USMA competes against the Air Force, Naval and Coast Guard Academies, in a recycle contest sponsored by the Can Manufacturers Institute. The inaugural competition, which ran from Nov. 15 (America Recycles Day) through April 22 (Earth Day) ended last year with a win by the Air Force Academy.

Hudgins doesn’t have current data in this year’s contest but said the Corps was ahead prior to winter leave. Third Regiment, she said, is leading the way in recycling as they have for the past few years.

“We want each of these things to be seen as one integrated effort but in different ways of reaching our ultimate goal,” Hudgins said.

That goal was conceived in April 2011 when the Army announced that West Point would be among six pilot net zero energy installations, with the end state of consuming only as much energy as it produces.

“We want to help reach that net zero goal and also create an energy and environmentally-informed culture,” Hudgins said.

To find evidence of that, Hudgins said it is no longer unusual to see commander’s time being used for sustainability lessons or classes on energy conservation during afternoon company time.

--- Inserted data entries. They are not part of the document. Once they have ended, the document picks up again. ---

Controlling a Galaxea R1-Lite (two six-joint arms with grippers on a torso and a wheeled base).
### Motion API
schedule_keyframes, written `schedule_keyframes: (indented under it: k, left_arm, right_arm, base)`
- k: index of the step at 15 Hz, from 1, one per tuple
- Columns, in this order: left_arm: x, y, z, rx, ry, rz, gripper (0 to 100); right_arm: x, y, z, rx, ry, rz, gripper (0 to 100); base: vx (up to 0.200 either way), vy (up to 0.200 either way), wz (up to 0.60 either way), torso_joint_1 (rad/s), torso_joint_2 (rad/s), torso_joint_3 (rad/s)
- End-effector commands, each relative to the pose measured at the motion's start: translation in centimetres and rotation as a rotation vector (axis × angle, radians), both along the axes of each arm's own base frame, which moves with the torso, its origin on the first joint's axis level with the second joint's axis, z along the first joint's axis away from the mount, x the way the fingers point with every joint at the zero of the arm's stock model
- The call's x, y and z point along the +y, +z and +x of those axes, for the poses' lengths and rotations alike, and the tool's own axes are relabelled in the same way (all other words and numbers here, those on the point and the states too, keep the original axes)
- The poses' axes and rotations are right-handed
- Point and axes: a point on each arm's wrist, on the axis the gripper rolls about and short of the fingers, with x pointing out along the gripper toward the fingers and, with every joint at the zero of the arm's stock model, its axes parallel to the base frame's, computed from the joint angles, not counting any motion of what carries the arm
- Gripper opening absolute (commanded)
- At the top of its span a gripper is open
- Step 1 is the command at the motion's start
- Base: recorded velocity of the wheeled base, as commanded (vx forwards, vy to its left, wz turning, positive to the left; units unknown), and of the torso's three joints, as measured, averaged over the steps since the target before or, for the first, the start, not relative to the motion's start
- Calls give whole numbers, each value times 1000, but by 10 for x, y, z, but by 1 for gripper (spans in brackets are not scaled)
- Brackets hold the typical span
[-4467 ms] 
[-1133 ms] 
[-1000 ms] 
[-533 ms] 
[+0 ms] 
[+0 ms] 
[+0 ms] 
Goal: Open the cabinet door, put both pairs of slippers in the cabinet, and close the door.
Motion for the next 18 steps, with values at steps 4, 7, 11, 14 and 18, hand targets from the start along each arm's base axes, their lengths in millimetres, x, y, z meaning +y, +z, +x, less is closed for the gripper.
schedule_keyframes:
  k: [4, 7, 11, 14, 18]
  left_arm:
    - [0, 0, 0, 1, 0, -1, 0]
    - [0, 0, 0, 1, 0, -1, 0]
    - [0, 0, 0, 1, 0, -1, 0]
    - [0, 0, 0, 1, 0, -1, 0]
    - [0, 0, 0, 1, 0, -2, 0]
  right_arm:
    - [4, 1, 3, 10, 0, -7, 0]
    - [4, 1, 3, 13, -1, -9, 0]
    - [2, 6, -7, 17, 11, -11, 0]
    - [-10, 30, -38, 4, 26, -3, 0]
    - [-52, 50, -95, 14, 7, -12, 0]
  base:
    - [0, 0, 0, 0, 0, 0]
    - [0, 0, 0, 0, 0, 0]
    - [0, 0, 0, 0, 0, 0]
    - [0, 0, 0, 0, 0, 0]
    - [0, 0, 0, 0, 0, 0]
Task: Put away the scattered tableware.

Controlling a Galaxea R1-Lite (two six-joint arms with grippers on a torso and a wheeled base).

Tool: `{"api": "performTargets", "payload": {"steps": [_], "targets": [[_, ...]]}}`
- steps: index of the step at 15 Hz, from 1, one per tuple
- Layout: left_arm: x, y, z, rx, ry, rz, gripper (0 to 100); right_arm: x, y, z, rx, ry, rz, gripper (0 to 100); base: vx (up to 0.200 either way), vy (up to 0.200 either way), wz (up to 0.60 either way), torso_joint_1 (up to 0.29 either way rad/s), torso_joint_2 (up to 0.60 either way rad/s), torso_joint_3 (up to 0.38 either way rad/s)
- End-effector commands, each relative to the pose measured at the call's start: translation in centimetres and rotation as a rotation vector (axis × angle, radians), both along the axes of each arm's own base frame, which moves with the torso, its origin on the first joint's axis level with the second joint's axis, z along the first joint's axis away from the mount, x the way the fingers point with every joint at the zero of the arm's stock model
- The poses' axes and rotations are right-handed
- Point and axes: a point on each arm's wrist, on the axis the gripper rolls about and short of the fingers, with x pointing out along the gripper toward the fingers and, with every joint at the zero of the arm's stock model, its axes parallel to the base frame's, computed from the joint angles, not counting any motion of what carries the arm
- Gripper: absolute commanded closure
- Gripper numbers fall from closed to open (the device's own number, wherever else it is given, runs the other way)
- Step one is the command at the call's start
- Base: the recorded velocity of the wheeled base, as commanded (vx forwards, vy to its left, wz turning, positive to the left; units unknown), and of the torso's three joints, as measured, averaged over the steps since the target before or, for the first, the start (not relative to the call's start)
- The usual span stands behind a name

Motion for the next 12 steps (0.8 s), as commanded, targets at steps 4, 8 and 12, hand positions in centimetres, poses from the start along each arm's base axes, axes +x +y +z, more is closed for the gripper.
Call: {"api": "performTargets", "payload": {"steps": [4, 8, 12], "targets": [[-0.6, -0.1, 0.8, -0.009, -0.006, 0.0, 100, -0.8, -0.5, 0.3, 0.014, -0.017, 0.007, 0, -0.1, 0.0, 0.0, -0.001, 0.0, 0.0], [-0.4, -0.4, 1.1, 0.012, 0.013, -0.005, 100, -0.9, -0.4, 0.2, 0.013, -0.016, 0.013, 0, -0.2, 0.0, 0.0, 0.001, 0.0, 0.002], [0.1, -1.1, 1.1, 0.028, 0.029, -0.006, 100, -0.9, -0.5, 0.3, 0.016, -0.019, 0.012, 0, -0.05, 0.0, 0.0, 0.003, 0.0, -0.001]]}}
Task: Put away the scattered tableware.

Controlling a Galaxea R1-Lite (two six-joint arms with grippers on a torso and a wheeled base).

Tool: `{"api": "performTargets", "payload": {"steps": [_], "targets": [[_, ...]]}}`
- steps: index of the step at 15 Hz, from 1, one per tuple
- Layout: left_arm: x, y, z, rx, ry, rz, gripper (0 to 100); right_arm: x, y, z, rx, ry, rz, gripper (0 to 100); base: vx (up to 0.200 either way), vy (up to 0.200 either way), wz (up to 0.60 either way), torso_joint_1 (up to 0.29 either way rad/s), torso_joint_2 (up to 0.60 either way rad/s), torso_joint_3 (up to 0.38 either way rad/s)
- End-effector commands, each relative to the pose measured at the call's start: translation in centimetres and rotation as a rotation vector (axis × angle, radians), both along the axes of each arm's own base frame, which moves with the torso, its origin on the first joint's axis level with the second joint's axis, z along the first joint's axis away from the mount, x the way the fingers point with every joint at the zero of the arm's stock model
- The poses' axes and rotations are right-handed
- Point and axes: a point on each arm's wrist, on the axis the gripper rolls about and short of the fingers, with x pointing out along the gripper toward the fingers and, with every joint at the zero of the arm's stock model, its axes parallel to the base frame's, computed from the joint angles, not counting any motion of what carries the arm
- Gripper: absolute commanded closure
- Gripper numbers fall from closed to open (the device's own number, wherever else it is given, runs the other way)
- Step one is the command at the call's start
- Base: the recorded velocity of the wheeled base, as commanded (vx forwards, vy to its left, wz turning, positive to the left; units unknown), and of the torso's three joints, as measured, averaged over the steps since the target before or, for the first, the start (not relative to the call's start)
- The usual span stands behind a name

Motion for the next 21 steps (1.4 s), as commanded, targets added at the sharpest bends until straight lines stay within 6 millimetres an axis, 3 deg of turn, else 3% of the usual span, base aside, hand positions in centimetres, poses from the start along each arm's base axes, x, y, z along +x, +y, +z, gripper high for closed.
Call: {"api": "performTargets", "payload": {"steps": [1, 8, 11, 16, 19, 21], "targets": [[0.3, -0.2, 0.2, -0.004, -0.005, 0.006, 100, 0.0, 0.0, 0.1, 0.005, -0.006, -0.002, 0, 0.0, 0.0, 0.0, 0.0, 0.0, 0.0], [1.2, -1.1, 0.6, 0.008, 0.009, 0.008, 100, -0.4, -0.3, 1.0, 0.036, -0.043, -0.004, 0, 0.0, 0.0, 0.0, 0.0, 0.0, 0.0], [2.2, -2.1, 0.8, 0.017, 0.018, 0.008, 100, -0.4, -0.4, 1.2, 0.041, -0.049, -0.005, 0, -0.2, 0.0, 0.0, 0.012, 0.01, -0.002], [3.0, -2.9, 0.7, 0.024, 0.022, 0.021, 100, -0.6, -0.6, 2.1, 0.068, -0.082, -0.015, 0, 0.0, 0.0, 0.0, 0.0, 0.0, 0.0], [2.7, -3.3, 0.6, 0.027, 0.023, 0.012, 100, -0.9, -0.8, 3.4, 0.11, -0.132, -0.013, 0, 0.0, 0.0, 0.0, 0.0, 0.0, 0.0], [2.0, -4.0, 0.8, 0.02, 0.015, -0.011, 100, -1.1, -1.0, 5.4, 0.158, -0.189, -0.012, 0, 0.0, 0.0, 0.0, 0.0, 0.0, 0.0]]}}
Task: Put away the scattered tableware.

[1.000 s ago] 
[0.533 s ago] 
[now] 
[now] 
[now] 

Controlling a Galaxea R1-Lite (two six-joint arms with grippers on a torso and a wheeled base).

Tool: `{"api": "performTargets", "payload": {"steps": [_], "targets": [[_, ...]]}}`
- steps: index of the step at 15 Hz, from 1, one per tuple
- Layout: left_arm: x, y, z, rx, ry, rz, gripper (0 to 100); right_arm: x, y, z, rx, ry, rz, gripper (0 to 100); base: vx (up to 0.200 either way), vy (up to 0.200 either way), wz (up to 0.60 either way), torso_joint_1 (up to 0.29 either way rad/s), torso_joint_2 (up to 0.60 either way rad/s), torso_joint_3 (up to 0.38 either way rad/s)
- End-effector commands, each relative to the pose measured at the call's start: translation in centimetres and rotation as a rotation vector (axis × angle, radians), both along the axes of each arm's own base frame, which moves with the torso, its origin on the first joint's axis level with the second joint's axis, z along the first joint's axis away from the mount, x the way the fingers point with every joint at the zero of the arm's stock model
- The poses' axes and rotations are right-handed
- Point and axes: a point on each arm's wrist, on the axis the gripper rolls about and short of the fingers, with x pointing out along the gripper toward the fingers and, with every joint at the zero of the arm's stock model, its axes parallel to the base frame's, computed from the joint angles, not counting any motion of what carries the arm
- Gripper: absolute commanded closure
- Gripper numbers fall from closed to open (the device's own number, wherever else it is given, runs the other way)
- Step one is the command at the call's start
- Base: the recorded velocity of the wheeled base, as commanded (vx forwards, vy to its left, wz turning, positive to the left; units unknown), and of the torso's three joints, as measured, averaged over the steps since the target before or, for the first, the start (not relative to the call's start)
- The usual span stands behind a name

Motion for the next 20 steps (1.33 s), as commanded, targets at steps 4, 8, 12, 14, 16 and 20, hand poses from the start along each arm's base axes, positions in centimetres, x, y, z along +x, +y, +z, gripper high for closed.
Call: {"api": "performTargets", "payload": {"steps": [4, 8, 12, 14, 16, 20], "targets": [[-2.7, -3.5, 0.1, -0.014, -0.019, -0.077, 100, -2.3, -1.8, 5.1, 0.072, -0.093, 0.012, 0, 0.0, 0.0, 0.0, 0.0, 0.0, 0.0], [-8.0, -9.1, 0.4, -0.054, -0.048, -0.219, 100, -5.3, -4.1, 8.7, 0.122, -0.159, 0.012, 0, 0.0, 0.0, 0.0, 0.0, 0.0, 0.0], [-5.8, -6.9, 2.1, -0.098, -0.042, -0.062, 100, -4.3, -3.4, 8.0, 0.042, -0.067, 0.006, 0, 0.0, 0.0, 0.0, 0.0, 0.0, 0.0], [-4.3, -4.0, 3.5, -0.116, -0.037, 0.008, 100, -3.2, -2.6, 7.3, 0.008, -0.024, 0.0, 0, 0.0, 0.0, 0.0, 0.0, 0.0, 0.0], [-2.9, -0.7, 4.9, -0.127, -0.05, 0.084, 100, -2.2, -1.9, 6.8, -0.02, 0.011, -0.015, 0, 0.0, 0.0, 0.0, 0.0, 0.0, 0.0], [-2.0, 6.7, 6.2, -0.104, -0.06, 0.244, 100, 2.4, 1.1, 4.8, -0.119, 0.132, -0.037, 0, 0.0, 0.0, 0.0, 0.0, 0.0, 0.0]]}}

“I think we’ve definitely put out more information than ever before and not just during RecycleMania,” she said. “I think there’s more connectivity year round.”

The E2O cadets work with Brown throughout the year to improve recycling in the barracks. Hudgins said the recycling manager sometimes gets more competitive than cadets when it comes to getting people to reduce, reuse and recycle.

If Brown is excited by the competition, the numbers have something to do with it. In fiscal year 2013, overall tonnage diverted from the waste stream was 874 tons, 190 tons more than the previous fiscal year.

“During this eight-week competition, we hope to show our progress in recycling cardboard, paper and plastic at West Point,” Brown said.

The tournament began Monday and cadets have until March 29 to make West Point a national winner in recycling. The RecycleMania website will post weekly updates to track each school’s progress.